Sportlehrer können bei leichter Fahrlässigkeit in die Haftung geraten

Zu den Amtspflichten von Sportlehrern gehöre es, die Schüler geistig, körperlich und charakterlich zu erziehen sowie sie im Schulbetrieb tatsächlich möglichen und zumutbaren Umfang vor Schäden an Gesundheit und Vermögen zu bewahren. Dies umfasse auch die Pflicht zur Leistung von Erster Hilfe und zwar der im Notfall gebotenen Maßnahmen. Von Sportlehrern seien bessere Kenntnisse der Ersten Hilfe zu erwarten als von sonstigen Personen, die an einem Unfallort eintreffen und spontan entscheiden müssen, wie sie sich verhalten. Lehrkräfte müssten schon allein durch das ihnen anvertraute Amt Gesundheitsschäden von Schülern abwenden, so das Gericht.

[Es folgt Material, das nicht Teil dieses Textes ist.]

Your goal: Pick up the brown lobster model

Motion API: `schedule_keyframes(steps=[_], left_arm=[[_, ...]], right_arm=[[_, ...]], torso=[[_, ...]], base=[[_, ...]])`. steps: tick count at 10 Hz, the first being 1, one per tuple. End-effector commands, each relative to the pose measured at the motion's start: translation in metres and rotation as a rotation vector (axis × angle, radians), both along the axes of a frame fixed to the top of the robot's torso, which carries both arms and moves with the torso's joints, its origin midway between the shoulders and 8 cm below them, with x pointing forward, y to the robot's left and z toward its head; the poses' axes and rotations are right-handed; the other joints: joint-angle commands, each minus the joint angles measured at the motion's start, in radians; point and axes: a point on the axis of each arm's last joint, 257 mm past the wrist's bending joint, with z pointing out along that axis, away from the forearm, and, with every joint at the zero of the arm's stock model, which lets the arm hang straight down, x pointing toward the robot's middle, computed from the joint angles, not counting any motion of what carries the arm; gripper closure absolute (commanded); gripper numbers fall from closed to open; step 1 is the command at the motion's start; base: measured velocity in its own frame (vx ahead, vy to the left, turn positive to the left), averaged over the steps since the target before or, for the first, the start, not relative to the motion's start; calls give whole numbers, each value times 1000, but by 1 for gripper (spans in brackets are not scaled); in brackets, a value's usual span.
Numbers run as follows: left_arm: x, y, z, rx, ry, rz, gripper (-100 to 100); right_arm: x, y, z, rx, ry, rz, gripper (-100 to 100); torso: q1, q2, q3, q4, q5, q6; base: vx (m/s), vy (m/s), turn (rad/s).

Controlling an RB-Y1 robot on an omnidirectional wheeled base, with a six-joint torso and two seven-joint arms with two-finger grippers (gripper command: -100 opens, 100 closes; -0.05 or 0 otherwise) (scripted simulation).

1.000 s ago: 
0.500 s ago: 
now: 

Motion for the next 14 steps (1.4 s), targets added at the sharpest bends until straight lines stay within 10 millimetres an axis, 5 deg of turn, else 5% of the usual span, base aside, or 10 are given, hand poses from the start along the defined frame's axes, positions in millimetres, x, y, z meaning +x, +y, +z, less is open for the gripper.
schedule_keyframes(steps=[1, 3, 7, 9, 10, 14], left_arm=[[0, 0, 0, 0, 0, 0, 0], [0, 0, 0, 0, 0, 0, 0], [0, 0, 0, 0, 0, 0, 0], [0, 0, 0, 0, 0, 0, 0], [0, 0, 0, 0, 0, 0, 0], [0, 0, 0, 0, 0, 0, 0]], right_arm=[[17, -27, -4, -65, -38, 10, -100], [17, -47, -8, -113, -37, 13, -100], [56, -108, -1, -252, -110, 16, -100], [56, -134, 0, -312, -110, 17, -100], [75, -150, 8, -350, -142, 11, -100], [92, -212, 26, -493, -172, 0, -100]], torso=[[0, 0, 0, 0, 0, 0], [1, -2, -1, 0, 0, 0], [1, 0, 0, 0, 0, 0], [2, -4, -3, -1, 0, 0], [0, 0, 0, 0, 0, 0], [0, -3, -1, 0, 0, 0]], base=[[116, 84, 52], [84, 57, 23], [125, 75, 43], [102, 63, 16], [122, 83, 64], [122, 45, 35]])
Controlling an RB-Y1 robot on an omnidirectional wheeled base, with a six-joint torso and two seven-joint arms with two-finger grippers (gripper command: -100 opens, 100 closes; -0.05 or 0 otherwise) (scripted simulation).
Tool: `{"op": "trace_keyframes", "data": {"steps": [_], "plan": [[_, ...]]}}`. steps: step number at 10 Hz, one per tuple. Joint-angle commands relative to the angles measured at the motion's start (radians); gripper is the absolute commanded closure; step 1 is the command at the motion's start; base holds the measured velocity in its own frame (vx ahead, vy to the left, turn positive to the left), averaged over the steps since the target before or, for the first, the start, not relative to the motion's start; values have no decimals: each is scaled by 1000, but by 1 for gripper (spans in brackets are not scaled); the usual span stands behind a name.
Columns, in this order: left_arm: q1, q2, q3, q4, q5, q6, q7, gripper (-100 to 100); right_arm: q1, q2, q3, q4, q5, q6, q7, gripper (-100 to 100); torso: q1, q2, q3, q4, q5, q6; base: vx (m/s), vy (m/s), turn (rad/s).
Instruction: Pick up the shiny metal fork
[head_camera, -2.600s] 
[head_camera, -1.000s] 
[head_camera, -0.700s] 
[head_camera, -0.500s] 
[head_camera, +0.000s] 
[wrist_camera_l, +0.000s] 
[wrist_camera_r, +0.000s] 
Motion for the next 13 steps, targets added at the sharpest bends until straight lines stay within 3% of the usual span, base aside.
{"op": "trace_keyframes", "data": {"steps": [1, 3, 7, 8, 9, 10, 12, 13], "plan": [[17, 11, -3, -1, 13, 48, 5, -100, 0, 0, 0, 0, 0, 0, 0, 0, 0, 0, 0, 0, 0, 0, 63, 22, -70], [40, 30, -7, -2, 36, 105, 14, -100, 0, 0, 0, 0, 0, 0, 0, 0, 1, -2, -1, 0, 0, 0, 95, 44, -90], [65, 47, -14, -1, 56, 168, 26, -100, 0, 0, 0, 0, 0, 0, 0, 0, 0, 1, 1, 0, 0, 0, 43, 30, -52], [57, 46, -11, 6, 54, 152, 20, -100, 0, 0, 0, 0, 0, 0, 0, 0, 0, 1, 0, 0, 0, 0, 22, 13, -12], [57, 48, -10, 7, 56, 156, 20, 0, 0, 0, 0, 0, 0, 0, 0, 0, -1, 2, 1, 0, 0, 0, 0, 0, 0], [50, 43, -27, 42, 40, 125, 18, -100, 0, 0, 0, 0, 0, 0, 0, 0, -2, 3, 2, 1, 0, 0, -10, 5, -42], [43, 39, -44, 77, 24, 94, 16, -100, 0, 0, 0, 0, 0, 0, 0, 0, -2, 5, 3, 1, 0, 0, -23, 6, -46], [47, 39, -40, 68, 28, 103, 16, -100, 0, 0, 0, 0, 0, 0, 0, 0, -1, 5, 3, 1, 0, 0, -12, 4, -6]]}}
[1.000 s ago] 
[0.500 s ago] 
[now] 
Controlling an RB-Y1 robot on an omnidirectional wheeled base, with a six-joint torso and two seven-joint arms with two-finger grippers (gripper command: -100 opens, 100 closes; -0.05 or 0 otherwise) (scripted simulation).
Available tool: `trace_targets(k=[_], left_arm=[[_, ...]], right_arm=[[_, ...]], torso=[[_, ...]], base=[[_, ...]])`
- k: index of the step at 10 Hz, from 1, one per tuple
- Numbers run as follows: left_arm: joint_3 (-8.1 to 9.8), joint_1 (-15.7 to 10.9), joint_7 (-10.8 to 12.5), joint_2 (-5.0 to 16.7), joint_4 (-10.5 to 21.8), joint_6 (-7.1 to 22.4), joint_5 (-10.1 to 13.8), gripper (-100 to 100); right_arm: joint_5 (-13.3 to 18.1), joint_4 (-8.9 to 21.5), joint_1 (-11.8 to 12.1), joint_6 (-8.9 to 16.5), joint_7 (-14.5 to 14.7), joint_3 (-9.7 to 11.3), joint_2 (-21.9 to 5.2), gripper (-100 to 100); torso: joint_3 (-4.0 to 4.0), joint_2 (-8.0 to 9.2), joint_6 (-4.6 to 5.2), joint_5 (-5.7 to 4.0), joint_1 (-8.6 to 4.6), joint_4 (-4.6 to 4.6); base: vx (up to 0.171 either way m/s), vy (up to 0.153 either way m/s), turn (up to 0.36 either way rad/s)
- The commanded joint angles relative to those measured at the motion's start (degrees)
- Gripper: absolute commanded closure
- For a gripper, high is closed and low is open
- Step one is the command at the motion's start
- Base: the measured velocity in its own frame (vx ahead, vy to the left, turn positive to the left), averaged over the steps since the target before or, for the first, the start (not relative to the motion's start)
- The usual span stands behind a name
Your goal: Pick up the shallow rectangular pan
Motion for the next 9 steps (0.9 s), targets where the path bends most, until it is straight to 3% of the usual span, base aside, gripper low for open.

Kommt eine Privatperson an einen Unfallort, kann sie nur bei grober Fahrlässigkeit haftbar gemacht werden. Sportlehrer können hingegen angesichts der genannten Pflichten auch bereits bei leichter Fahrlässigkeit haften. Es sei nicht angemessen, wenn der Staat einerseits Schüler zur Teilnahme am Sportunterricht verpflichte, andererseits in Notfällen der Lehrer im Sportunterricht nur im Falle grober Fahrlässigkeit hafte.

Unterscheidung zwischen Sportlehrer und Arzt

Die Pflicht zur Leistung der gebotenen Ersten Hilfe stuft der BGH aber nur als Nebenpflicht ein. Es handele sich um eine Amtspflicht, die neben die eigentlichen Unterrichts- und Erziehungspflichten tritt. Daher kann sich der Schüler im zugrundeliegenden Fall wiederum nicht auf eine Beweislastumkehr berufen, wie sie im Arzthaftungsrecht gilt. Es ist daher nicht so, dass die Sportlehrerin selbst beweisen muss, dass der Gesundheitsschaden auch eingetreten wäre, wenn sie weitere Maßnahmen getroffen hätte; es bleibt dabei wie in anderen Schadensersatzfällen, dass der Schüler den Zusammenhang zwischen dem untätigen Verhalten der Lehrerin und dem Gesundheitsschaden beweisen muss. Denn nach Ansicht des BGH ist immer noch zwischen Sportlehrern und Ärzten zu unterscheiden. Sportlehrer treffe nicht die Kernpflicht, »spezifisch dem Schutz von Leben und Gesundheit anderer zu dienen.«

Zusammenfassend bleibt festzuhalten, dass ein Sportlehrer im Falle von Unfällen, in denen Schüler zu Schaden kommen, zwar nicht wie ein professioneller Helfer – ein Arzt – selbst beweisen muss, dass der Schaden nicht auf eigenes Verhalten zurückzuführen ist. Jeder Sportlehrer sollte sich aber im Klaren sein, dass er bei Unfällen nicht durch das Haftungsprivileg geschützt ist, wie es für Nothelfer an Unfallorten gilt.